Tim Cook was asked about the sadness of Siri interactions at D10 yesterday:
Cook: Siri proves that people want to relate to the phone in a different way. There wasn't a lot of invention in the input. Then touch came along and was cool and new. I think voice -- particularly when it understands context not just voice recognition -- but what makes Siri cool is that she has a personality. She becomes many folks' best friends.
Walt: Isn't that a bit sad?
Cook: I'm not one to judge.
Walt: Isn't that a bit sad?
Cook: I'm not one to judge.
My follow-up question would have been:
"Apple's decision was to make a system with a personality, and it's been Apple's decision to market Siri as a friend to lonely people on rainy days. I'm not asking you to judge your customers. I'm asking you to judge the product. Why is the focus for Apple on the personality more than showing use case scenarios where Siri is making people's lives simpler, in other words, needing to use the phone less, rather than using the phone more as a surrogate for human interaction?"
I see the value in something that understands what you mean. And I can see the marketing value in a personality. But I'm not sure that Siri is better than something generic called iUnderstand (I'm sure there's a better name than that) that does exactly what Siri does but doesn't come with a name, a persona, and ad campaign that anthropomorphizes Siri. Something that is more of a system service than something presented as a separate persona.

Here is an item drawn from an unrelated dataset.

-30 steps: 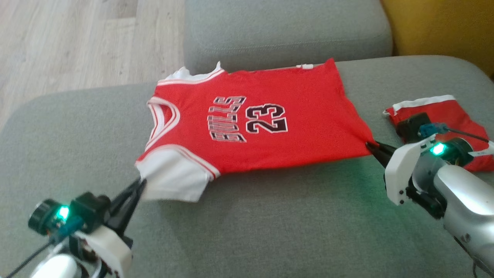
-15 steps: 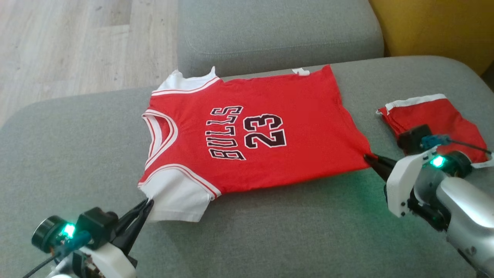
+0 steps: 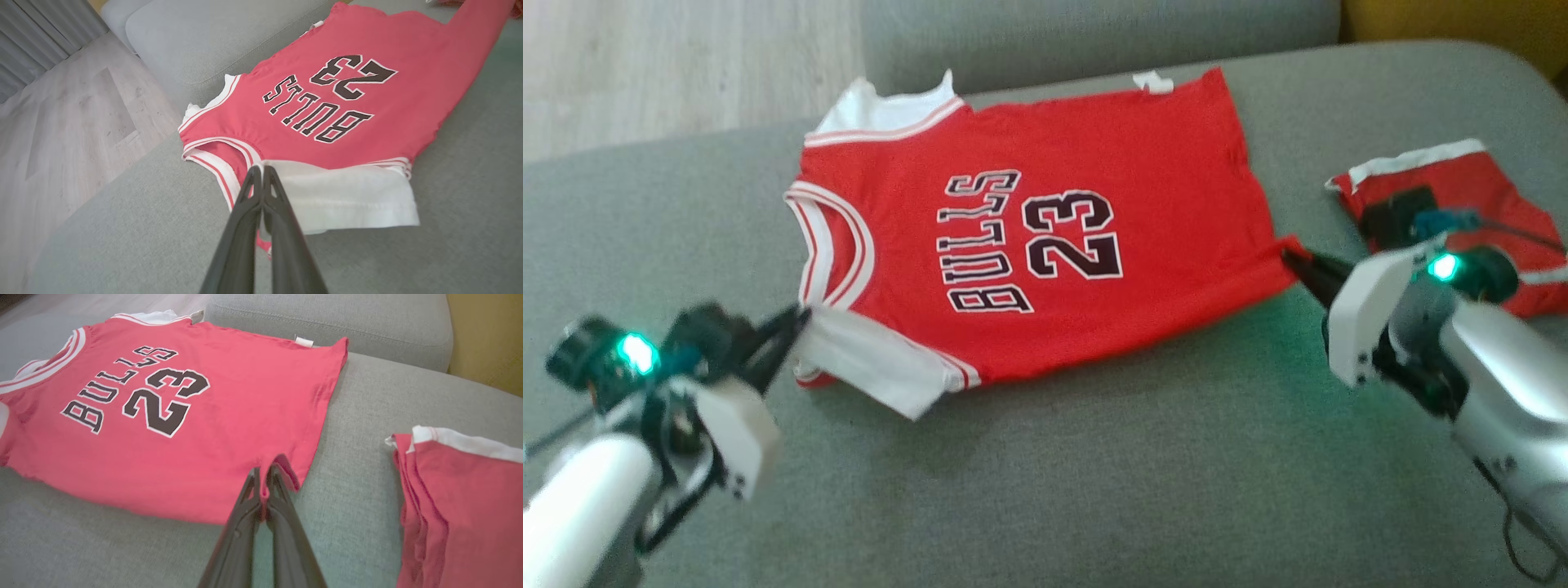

I think Tim Cook sees Apple as starting something new with artificial intelligence. I'm not sure if that's true (there are plenty of examples of work in artificial intelligence predating Siri, such as Watson), but I can see natural language comprehension becoming more powerful and mainstream.
But if this is to take off, I think there's more of a fundamental question than just Apple's case of Siri in how we want to interact with natural language understanding. In the past we've had personas like Clippy in Microsoft Office, which tried to anticipate your needs. There was Eliza, the therapist, going back to the 1960s (I think). But if you look at the most common tool we use for finding information: Google, you see that it's not personified at all. We refer to using it as performing a Google search, and we call the tool a search engine. I never find myself wishing that Google somehow related to me as a persona. And I know some people might say that Google doesn't do what Siri does. I would beg to differ and say that if you zoom out a bit, they are dramatically similar. Each of them takes human language (one spoken, one written) and tries to return relevant information. You could say that Google just uses keywords and that Siri actually "understands," but there's a level of intelligent programming with Google. Try using the same type of phrasing you use in Google's search engine in Apple's Knowledge Base search engine (kbase.info.apple.com), and you'll see that one is much more intelligent than the other in terms of how relevant the results are.
So say natural language understanding gets really good at knowing what you mean, and it can as a result find exactly what you need, and it can perform all sorts of tasks for you hands-free, do you want it to be a big personality like Siri or do you want it to disappear in the way Google does when you search? Do you want to spend time with it like the ads, or be in and out like I assume most people are with Google search?